Bad SEO is any practice that hurts your rankings, provides a poor user experience (UX), or goes against Google’s guidelines. A poor UX leads to a higher bounce rate (when people leave your site without performing an intended action).
Don’t worry—bad SEO can also be accidental. For example, your site may have duplicate content you didn’t know about.
How To Avoid Unethical SEO Health Techniques
. . . Or Be It At Your Peril
Unethical SEO techniques are practices used to improve your website’s rankings that violate search engine guidelines in an attempt to manipulate a search engine’s algorithm.
Alternatively, ethical SEO techniques are practices used to improve your website’s rankings that follow search engine guidelines.
Exploring loopholes in a search algorithm will likely catch up with you. As search engines evolve, unethical SEO is becoming easier for Google to spot – besides, the penalties for getting caught just aren’t worth the risk.
What Is a Google Penalty?
A Google penalty (a.k.a. a Google Slap) occurs when the search engine determines your site is not following its search policies.
Suppose Google thinks you’re using unethical SEO practices. In that case, you’ll be punished with a “manual action”. In an effort to clean up the internet Google has developed strict guidelines on technical requirements, spam policies, and best practices.

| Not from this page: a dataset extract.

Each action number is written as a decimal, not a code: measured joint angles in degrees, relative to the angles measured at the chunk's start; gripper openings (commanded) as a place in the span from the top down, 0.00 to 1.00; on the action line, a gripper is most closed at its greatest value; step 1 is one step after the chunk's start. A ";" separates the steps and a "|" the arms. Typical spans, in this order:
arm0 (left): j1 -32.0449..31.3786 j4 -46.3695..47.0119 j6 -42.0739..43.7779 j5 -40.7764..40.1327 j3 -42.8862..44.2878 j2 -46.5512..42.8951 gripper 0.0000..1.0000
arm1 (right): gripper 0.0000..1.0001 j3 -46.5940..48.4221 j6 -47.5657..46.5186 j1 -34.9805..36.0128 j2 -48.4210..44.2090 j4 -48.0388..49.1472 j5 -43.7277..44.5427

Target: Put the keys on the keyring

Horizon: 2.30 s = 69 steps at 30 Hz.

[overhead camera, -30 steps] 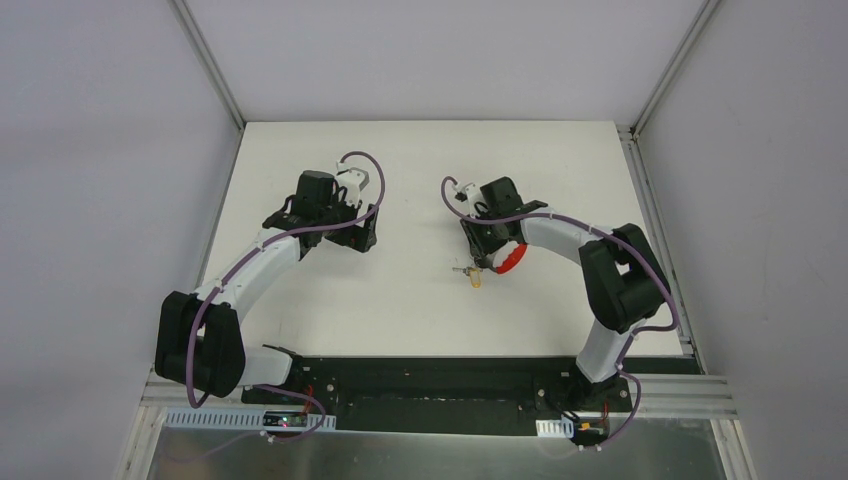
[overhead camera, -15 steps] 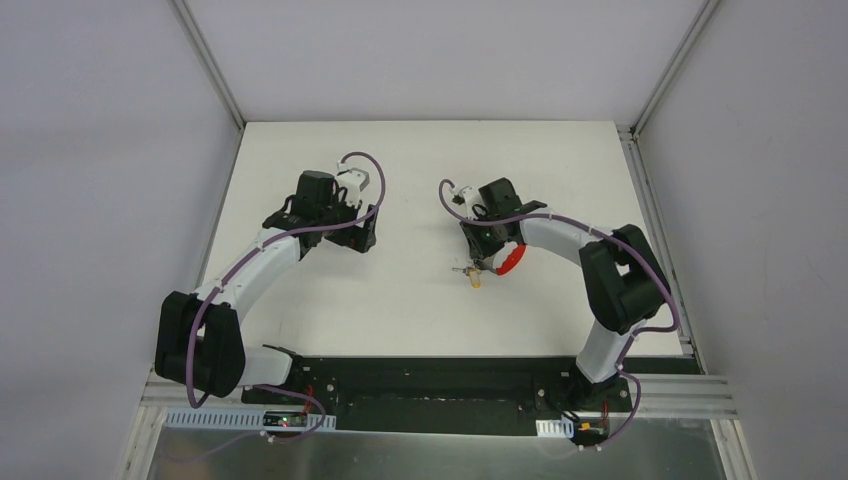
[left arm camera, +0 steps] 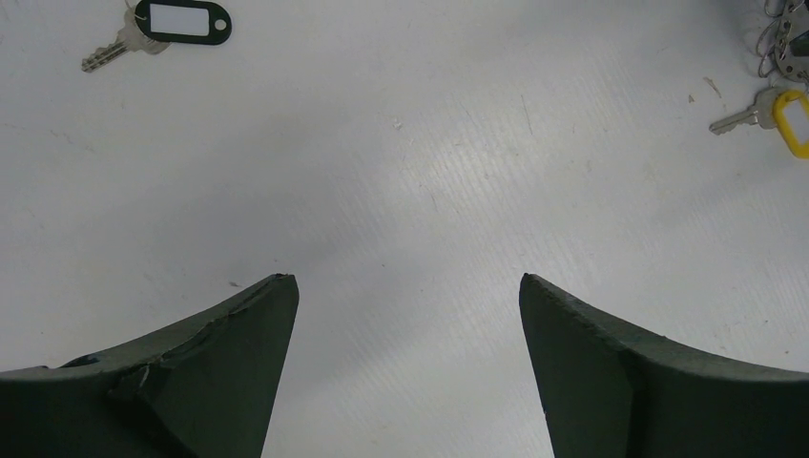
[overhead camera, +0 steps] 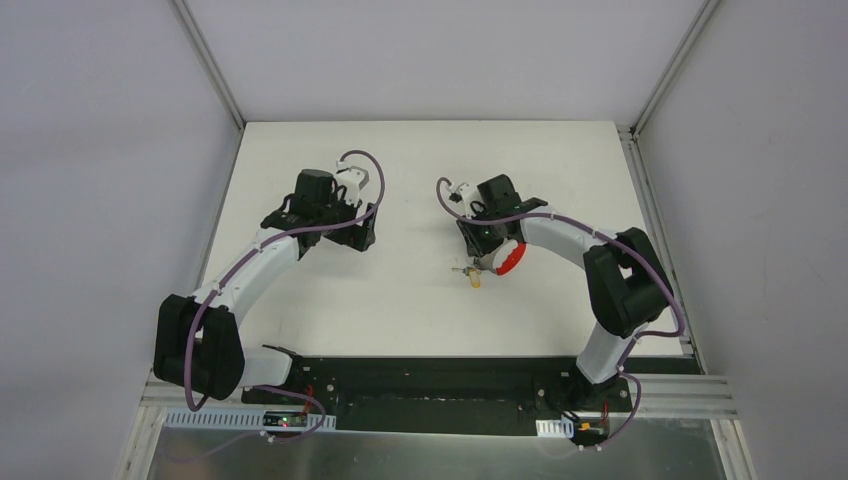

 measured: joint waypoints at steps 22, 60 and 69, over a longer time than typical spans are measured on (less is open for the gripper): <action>0.00 -0.02 1.11 0.00 0.00 -0.02 0.13 | 0.60 2.32 -3.04 1.31 3.65 -2.58 -0.20; 0.00 -1.01 1.46 0.00 0.00 -0.04 0.14 | 0.55 -0.72 -3.34 1.68 -0.81 -3.52 0.04; 0.00 -1.05 1.46 0.00 0.00 -0.04 0.14 | 0.55 -0.72 -3.89 1.68 0.39 -3.52 0.04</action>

7 Bad SEO Health Practices & How to Avoid Them
Start Well & Life Get's Easier
It’s an exciting time when you first start and build a brand-new website or blog, and it can be very easy to get distracted and forget some basic principles.

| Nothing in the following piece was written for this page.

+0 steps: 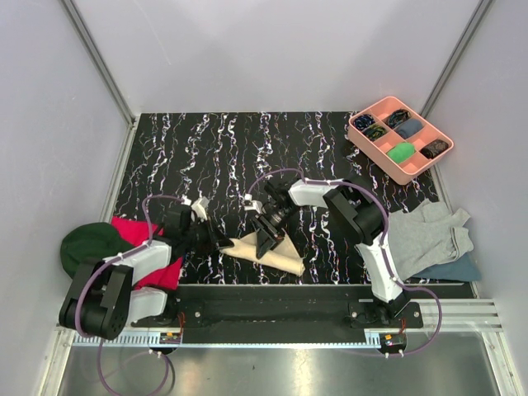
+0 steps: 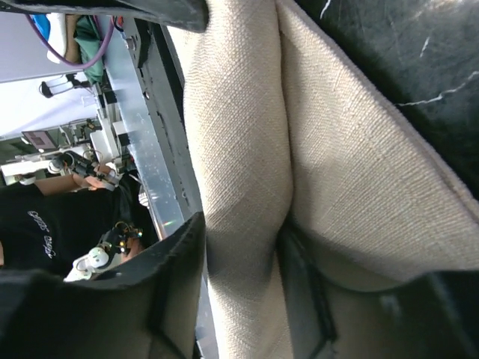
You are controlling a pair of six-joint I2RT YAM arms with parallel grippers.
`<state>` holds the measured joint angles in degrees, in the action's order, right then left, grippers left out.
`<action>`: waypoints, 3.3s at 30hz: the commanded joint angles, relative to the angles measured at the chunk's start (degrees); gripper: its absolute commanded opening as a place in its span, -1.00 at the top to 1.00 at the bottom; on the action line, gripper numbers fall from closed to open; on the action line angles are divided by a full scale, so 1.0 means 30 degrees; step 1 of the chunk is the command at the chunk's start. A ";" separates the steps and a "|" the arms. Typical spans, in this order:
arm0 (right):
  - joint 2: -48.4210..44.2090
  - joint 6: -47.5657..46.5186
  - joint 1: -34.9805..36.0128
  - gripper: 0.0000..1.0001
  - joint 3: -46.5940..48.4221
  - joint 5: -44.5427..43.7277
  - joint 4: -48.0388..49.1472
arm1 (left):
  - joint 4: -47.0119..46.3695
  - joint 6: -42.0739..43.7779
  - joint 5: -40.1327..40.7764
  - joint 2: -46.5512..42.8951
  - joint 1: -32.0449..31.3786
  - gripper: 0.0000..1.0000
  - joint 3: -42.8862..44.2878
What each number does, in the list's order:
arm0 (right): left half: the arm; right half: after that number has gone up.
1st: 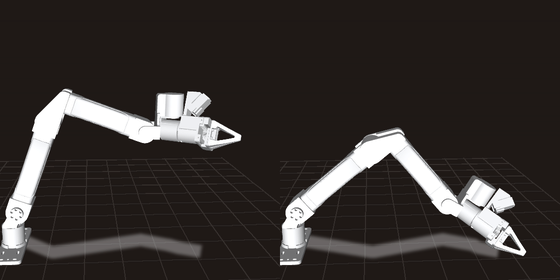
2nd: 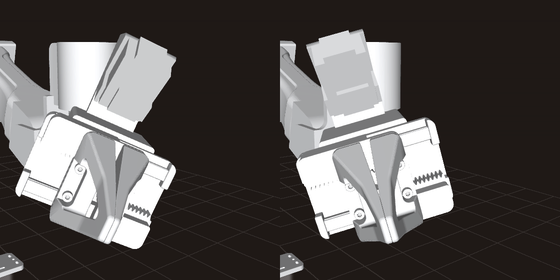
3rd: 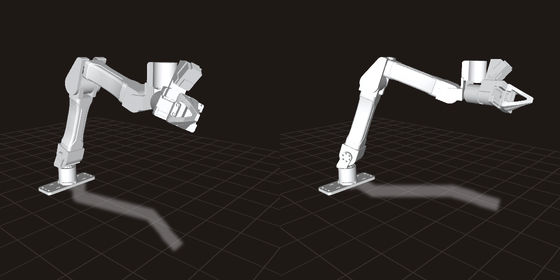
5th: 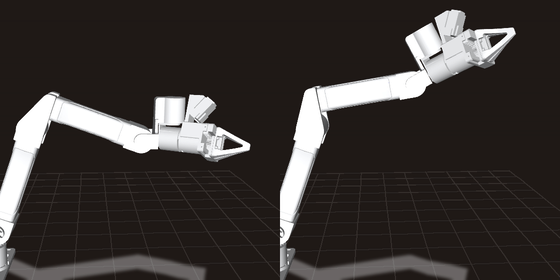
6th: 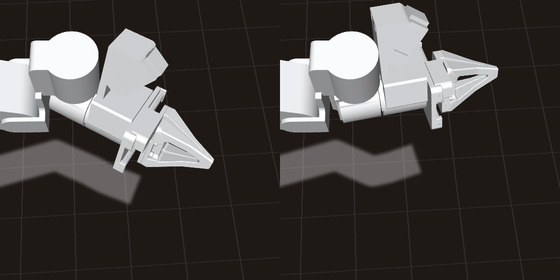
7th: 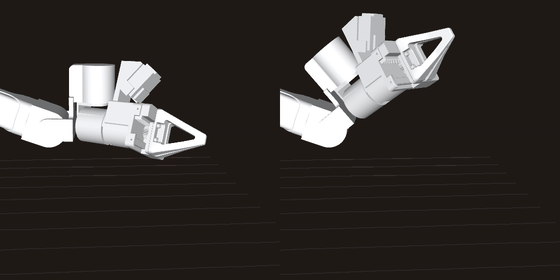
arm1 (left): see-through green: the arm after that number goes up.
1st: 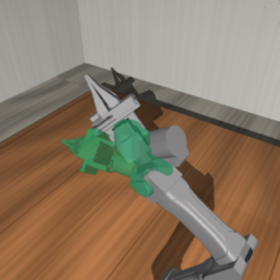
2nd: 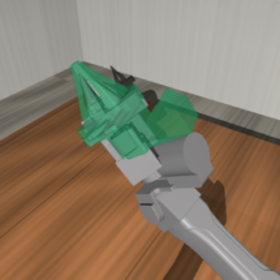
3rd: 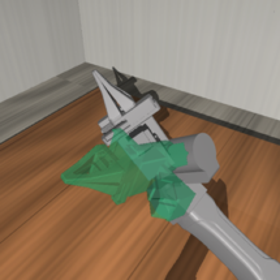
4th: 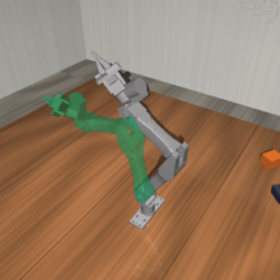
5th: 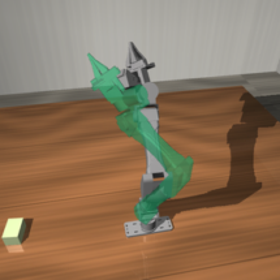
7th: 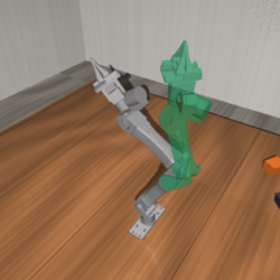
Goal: Fold the napkin, place the utensils inside, and roll it up
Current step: Roll the napkin with the utensil
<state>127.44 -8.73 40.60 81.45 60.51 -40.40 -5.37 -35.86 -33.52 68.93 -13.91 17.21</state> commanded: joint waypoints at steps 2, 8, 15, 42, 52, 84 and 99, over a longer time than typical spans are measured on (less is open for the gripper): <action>-0.1256 -0.0108 -0.0115 -0.21 0.0594 -0.2443 0.0050 | 0.0205 0.0438 -0.0077 0.0666 -0.0109 0.82 0.0795; -0.3599 0.0449 -0.0115 -0.32 0.0273 -0.5020 0.0983 | 0.0938 0.0614 -0.0077 0.1282 -0.0109 0.88 0.1263; -0.7377 0.1300 0.0758 -0.33 -0.2065 -0.9791 0.4148 | 0.1700 0.0615 -0.0048 0.2540 -0.0079 0.88 0.1820; -0.7646 -0.1836 0.8557 -0.01 -0.6115 -2.2923 0.7520 | 0.2258 0.0556 -0.0575 0.3363 -0.0079 0.88 0.2758; -0.6971 -0.0606 0.6508 0.22 -0.5646 -1.7482 0.6409 | 0.2258 0.0673 -0.0430 0.2105 -0.0021 0.46 0.3080; -0.0586 0.1475 0.0179 0.40 -0.1956 -0.0161 0.3917 | -0.0408 -0.0411 -0.0252 -0.2351 0.0126 0.03 -0.0317; -0.1049 0.1621 0.0002 0.18 -0.0929 -0.1677 0.3038 | -0.0676 -0.0002 -0.0166 0.0491 0.0126 0.92 0.0414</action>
<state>125.71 -3.79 40.86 76.90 61.98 -30.11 -7.31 -37.36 -33.34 68.77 -13.61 16.47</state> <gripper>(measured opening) 0.380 0.094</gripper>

This isn’t an exhaustive list by any means, but if you start the right way and maintain good SEO health. Eventually, these habits will eventually become your system, and maintaining SEO health will become second nature.
Poor Quality Content
Why We Need Quality Content
High-quality content is one of the cornerstones of SEO health, so poor content can translate to bad SEO health.

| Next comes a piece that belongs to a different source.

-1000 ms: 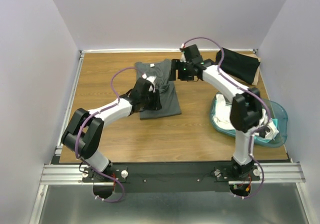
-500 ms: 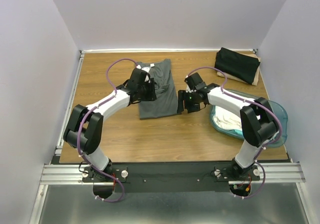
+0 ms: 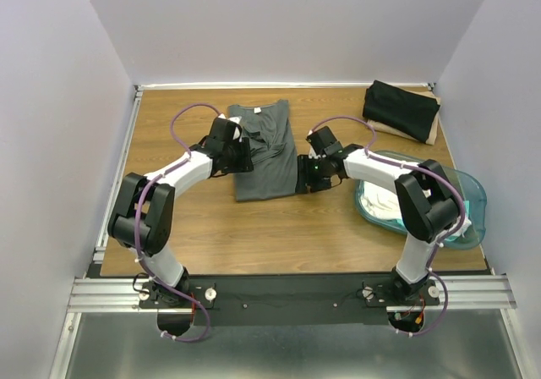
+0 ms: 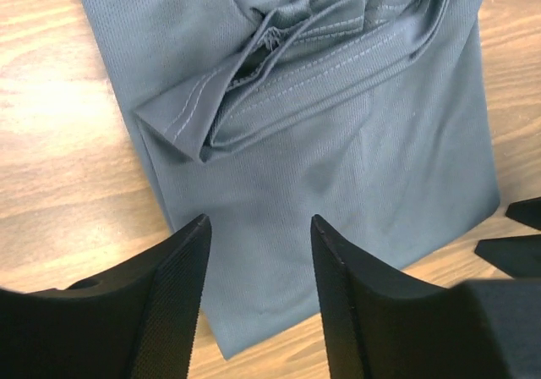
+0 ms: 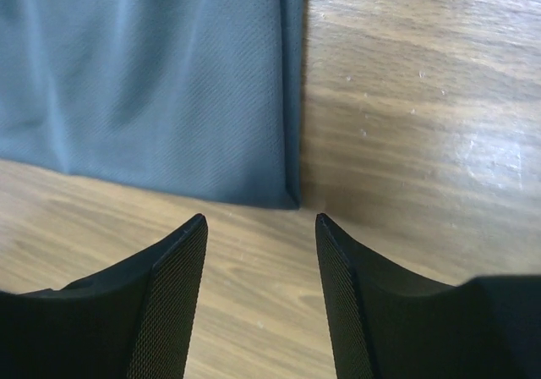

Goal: Fold and stack the t-shirts
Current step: Fold the tshirt

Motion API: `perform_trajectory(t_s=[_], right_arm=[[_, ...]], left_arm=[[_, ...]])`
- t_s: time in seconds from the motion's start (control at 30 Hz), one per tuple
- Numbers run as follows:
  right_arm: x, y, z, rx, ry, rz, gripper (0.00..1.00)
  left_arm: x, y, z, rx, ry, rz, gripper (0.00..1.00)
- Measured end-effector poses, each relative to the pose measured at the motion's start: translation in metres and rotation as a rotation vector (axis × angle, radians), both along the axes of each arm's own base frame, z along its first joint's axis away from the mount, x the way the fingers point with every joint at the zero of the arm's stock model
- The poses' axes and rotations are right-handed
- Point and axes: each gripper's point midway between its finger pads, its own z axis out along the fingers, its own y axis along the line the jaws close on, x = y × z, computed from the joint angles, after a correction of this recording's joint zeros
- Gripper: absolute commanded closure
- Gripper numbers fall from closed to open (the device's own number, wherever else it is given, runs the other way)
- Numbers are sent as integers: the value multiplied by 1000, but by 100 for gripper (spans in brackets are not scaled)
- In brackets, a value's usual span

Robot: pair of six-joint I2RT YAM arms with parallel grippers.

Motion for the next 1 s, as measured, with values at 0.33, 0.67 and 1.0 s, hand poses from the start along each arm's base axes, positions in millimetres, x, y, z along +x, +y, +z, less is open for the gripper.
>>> perform_trajectory(t_s=[0.33,0.67,1.0], right_arm=[[8,6,-11,3,-2,1,48],[8,5,-12,3,0,0,56],[8,6,-14,7,-4,-2,59]], left_arm=[[11,0,-17,-29,15,1,40],[23,2,-34,-58,27,24,40],[47,2,-24,-175,-16,71,40]])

Producing low-quality content to save time or money will likely accomplish the opposite. It can lead to poor search rankings, low conversions, and and give a solid hit to your brand’s reputation.
A piece of content may be low quality if it:
- Isn’t original
- Doesn’t answer the user’s search query (i.e., what they typed into Google before landing on your page)
- Doesn’t back up claims with facts and citations
- Has numerous grammatical or spelling errors
- Has poor readability
- Lacks E-E-A-T
How to Avoid Low-Quality Content
As a content producer you have a wealth of information that you can draw upon to produce a good article, blog post, V-log or product page.
This means you are already an expert in your field and when you write poorly it reflects directly upon you and your business as a whole.
In order to avoid these situations, you need to produce content that is:
- Accurate
- Relevant
- Readable
- Useful
- Satisfying search intent
- Grammatically correct
- Credible (demonstrating strong E-E-A-T)
Duplicate Content = Bad SEO Health
Duplicate Content
Duplicate content refers to pages created with the same content. Or nearly the same, with a few words changed here and there. By nature, duplicate content is unoriginal. Unoriginality can also be a marker of low-quality content.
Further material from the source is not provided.